--- Records supplied Enclosed Below ---

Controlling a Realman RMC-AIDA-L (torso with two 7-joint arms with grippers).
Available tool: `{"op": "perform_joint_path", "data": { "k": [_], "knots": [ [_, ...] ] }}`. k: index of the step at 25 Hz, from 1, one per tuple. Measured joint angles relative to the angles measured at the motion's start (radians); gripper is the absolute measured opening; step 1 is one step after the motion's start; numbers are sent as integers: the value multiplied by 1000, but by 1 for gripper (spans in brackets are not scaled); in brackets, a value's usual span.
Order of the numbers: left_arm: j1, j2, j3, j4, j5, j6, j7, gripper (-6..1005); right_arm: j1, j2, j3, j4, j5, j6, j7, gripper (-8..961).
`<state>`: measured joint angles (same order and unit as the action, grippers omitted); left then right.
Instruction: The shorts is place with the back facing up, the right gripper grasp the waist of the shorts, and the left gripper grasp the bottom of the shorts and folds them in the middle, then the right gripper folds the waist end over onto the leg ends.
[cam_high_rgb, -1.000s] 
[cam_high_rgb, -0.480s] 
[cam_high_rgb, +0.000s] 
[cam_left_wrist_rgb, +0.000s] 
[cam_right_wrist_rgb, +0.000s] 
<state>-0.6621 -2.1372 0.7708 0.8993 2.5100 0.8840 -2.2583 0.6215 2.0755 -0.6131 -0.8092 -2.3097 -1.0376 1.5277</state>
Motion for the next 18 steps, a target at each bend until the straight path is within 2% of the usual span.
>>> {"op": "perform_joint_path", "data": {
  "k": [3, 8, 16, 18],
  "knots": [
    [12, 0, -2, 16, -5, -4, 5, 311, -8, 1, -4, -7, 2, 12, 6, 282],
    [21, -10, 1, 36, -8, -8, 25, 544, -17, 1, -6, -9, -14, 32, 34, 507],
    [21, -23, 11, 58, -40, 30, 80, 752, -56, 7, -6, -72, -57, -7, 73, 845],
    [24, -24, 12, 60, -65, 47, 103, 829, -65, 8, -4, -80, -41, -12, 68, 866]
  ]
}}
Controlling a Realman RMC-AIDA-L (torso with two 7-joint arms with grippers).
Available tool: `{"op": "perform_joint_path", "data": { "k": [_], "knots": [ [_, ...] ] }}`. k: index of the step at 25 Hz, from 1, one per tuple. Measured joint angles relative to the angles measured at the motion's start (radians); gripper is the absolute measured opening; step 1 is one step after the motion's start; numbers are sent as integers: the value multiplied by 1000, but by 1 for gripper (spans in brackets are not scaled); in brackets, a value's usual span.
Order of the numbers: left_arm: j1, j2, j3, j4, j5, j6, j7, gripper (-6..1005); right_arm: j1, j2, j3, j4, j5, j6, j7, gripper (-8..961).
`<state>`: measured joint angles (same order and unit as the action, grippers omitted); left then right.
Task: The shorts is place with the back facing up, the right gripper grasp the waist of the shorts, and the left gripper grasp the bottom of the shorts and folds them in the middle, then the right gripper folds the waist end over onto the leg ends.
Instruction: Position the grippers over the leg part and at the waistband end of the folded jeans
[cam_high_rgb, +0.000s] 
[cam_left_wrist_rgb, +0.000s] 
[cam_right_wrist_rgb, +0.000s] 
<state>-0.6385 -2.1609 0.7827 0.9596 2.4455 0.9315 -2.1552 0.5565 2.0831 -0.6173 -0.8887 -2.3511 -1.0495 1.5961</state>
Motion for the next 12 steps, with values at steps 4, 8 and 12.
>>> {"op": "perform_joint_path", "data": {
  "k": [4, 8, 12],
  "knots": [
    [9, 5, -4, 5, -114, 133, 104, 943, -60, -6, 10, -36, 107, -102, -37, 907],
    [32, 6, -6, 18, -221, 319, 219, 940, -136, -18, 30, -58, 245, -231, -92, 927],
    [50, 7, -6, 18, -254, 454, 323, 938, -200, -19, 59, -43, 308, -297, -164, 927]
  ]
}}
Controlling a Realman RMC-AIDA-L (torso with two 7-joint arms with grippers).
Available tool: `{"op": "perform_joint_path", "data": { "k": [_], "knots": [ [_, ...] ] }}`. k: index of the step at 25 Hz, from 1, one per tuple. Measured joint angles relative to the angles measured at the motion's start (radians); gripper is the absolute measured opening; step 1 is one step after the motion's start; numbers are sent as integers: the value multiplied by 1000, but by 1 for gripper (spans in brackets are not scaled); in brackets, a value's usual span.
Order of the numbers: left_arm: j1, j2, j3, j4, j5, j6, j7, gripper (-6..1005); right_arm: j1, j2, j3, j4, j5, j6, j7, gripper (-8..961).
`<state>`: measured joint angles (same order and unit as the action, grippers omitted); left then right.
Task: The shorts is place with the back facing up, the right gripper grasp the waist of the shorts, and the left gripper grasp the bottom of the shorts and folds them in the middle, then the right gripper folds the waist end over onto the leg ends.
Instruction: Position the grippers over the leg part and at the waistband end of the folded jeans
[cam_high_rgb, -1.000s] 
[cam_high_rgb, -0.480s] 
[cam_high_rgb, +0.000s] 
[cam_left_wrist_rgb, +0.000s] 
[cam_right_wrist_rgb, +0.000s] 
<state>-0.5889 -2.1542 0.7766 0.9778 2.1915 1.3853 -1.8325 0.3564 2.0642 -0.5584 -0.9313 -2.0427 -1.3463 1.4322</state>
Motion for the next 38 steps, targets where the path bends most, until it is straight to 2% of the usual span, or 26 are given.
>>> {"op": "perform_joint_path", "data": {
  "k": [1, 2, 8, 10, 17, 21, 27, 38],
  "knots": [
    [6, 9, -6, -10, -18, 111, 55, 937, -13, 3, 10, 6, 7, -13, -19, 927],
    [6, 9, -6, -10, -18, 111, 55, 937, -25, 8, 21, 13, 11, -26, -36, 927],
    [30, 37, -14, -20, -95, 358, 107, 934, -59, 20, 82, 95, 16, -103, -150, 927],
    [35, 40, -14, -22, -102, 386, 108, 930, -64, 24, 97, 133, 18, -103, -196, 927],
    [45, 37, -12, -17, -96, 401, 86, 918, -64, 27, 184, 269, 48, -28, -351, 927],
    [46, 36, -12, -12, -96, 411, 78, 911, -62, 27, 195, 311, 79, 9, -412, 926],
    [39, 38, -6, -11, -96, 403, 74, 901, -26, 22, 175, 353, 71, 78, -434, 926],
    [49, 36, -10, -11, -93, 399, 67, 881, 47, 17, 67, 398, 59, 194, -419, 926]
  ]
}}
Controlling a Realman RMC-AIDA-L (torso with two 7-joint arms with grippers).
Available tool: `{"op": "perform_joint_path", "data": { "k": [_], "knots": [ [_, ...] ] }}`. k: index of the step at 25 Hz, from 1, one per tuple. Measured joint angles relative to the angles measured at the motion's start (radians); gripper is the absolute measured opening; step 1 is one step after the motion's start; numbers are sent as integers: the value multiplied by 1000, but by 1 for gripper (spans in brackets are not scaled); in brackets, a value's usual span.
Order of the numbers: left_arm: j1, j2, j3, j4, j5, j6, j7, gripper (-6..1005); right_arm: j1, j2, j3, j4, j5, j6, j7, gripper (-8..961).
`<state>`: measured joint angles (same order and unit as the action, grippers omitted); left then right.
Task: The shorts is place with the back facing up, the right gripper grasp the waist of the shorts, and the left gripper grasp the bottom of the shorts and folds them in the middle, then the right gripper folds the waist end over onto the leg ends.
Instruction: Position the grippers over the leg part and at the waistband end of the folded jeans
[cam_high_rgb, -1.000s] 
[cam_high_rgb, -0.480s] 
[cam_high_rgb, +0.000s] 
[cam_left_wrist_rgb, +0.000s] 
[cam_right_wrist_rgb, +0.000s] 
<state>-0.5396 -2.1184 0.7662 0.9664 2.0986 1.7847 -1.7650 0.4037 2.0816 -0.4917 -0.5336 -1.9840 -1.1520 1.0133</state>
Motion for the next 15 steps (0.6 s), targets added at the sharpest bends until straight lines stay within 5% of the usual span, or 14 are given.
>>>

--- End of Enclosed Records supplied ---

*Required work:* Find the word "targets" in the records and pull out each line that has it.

*Exercise output:*
Motion for the next 38 steps, targets where the path bends most, until it is straight to 2% of the usual span, or 26 are given.
Motion for the next 15 steps (0.6 s), targets added at the sharpest bends until straight lines stay within 5% of the usual span, or 14 are given.

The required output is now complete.